The area had a big hand in the third wave ska scene with this region giving rise to Save Ferris, Reel Big Fish, and the scenes' most well-known act the Gwen Stefani-fronted No Doubt who would go on to pop super-stardom.

====San Diego====
The Zeros formed in Chula Vista in 1976. The Neutrons gained limited success, eventually changing their name to Battalion of Saints. The Donkey Show was a ska band that saw some notoriety during the late 1980s, helping to establish the genre known as third wave ska. The Dils were originally from Carlsbad, a San Diego suburb, later moving to San Francisco.

====San Francisco====
Outside of New York, London, Detroit, Cleveland, and Boston, San Francisco probably had the earliest punk scene, at least as far back as 1976. The scene was aided by San Francisco's famously laid back attitude towards alternative lifestyles, and the legendary record label Alternative Tentacles. Crime and the Nuns were first, followed by Chrome, the Mutants, the Units, the Contractions, Angst, the Sleepers, Pop-O-Pies, Frightwig, Crucifix, Negative Trend, the Avengers, Toiling Midgets, Flipper and Romeo Void. The most influential San Francisco hardcore band was Dead Kennedys, whose frontman, Jello Biafra, became a noted social activist. Many hardcore bands moved to San Francisco, including legends MDC, as well as D.R.I., Tales of Terror (from Sacramento, who made Kurt Cobain's Top 50 list of favorite bands and essential listening), the Dicks, and Rhythm Pigs (all from Texas).

====Berkeley====
Berkeley experienced a hardcore boom led by Fang. Berkeley also saw hardcore fusing with heavy metal to form thrash metal and bands like Possessed, Faith No More, Metallica, and Exodus.

Also in the mid-late 1980s hardcore, pop punk, and ska punk bands gained a following with bands such as Operation Ivy, Crimpshrine, The Mr. T Experience, the Lookouts, Isocracy, Green Day, Blatz, and Plaid Retina. These bands played at the infamous Gilman Street Project and released records on Lookout! Records.

====San Jose====
San Jose's most famous hardcore band was the Faction, who played with local bands such as Los Olvidados. It is also from where some members of Rancid hailed. Punk rock band No Use for a Name is also from San Jose.
As the punk rock drought in San Jose left the area thirsty, 2005 spawned from its sewers the gutter punk outfit Medicated Motherfuckers.

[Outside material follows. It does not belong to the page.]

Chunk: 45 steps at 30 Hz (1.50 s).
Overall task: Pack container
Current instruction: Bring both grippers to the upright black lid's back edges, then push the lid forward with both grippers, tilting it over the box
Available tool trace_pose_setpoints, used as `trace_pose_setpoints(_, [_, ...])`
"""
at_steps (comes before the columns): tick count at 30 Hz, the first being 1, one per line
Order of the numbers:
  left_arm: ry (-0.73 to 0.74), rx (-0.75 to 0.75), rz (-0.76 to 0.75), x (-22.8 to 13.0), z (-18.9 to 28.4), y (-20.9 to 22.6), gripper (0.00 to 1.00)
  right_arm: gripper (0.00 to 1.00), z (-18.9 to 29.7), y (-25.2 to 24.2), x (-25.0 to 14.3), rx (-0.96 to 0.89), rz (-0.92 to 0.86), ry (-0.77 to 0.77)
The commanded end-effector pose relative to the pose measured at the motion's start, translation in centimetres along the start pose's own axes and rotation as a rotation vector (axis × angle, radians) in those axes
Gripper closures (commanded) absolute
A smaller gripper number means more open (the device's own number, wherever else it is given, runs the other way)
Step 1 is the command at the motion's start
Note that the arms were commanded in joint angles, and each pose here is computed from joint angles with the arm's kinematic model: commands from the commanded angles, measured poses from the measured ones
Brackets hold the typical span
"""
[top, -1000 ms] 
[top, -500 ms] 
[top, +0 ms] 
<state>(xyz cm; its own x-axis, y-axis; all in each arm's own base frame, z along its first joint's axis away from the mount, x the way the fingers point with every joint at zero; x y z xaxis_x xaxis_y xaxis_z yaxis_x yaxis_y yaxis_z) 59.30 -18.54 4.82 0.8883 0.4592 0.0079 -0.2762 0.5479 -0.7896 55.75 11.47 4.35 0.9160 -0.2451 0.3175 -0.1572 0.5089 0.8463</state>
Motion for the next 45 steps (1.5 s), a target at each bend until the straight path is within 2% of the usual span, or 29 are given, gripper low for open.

Quenching the thirst of those in the Bay Area with shameless intoxicated tales of debauchery.

===Heavy metal===

====Glam metal====

Glam metal arose along the Sunset Strip in Los Angeles in the 1980s with bands like Quiet Riot, Mötley Crüe, and later Pennsylvania immigrants Poison and quickly became known for anthemic hard rock and power ballads, as well as band members' distinctively feminine make-up, hair, and clothing in spite of the scene's macho posturing. This scene would die out in the 1990s due to grunge.

====Thrash metal====

The Bay Area thrash scene was centered around Los Angeles and San Francisco in the 1980s and 1990s. Bands associated with this scene include Metallica, Megadeth, Slayer, Exodus, Vio-lence, Suicidal Tendencies, Dark Angel, Death Angel, D.R.I., Testament, Forbidden, Defiance, and Evildead.

===Alternative rock===

Kim Gordon of Sonic Youth grew up in Los Angeles, where she attended Otis Art Institute, before moving to New York.

Wall of Voodoo multiple-drum-machine and Farfisa organ laden recordings with wild guitars and clever and desert wise road lyrics out of central Hollywood Boulevard and Selma Avenue wild life started the New wave trend in Southern California late 1970s early 1980s.

The Cretones added power pop guitar riffs and thoughtful lyrics with a touch of humor and sarcasm in the late 1970s early 1980s. They attracted the attention of Linda Ronstadt, who recorded three of their songs on her new wave album Mad Love, titled after the Cretones' song.

At the same time that gothic rock began in the United Kingdom, a parallel death rock scene evolved in Los Angeles out of the punk scene, with bands like 45 Grave and Christian Death.

Inspired by bands like the Gun Club and Ohio transplants the Cramps, cowpunk bands such as Tex & the Horseheads, and Blood on the Saddle arose from Los Angeles in the 1980s.

The Paisley Underground scene would arise out of Los Angeles in the mid-1980s around Redd Kross, The Three O'Clock (originally The Salvation Army), the Bangles, the Dream Syndicate, the Long Ryders, Rain Parade, Opal, Mazzy Star, and others.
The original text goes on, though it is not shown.